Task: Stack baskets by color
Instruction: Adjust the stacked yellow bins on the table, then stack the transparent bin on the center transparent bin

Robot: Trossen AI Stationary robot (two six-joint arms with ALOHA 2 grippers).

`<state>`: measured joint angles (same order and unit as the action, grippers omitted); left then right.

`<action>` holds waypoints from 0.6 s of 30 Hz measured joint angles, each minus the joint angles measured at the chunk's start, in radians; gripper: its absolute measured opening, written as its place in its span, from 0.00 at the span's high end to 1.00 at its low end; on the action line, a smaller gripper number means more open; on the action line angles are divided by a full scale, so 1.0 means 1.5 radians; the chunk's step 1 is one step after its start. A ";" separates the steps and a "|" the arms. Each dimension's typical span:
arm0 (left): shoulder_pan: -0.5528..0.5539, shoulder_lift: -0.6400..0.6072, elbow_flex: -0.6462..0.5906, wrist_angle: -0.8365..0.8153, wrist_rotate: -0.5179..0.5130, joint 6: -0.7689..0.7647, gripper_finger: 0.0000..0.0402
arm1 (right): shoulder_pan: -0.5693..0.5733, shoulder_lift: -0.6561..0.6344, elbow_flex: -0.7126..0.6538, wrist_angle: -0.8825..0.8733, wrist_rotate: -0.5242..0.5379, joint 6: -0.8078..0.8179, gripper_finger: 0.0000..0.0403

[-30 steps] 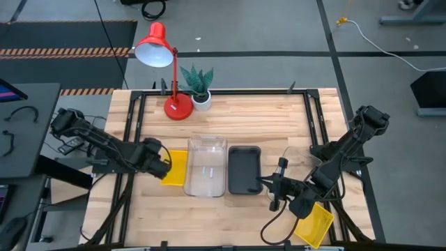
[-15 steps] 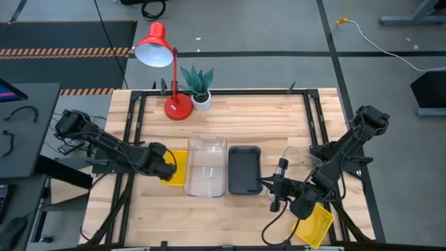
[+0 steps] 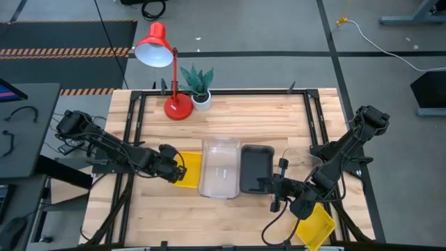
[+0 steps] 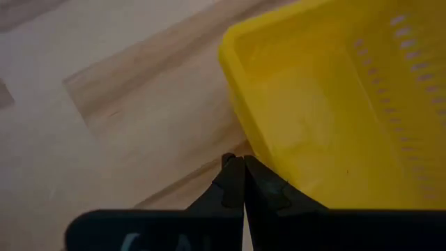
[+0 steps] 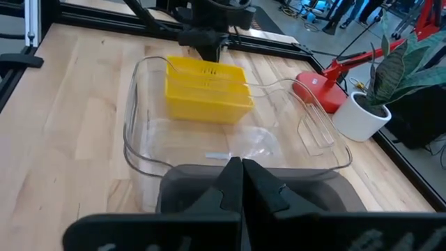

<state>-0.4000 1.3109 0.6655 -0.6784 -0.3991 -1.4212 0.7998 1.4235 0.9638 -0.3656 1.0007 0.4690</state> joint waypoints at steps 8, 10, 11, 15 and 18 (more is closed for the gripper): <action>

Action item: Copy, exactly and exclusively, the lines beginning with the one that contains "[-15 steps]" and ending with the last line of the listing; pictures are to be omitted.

Written response:
[-15 steps] 
[+0 steps] 
[+0 steps] 
[+0 steps] 

<state>-0.4000 1.3109 0.6655 -0.6784 -0.3991 -1.4212 0.7998 1.4235 0.9638 -0.3656 1.0007 0.4690</state> joint waypoints at steps 8, 10, 11, 15 and 18 (more is closed for the gripper): <action>

Nothing remains to be added to this answer.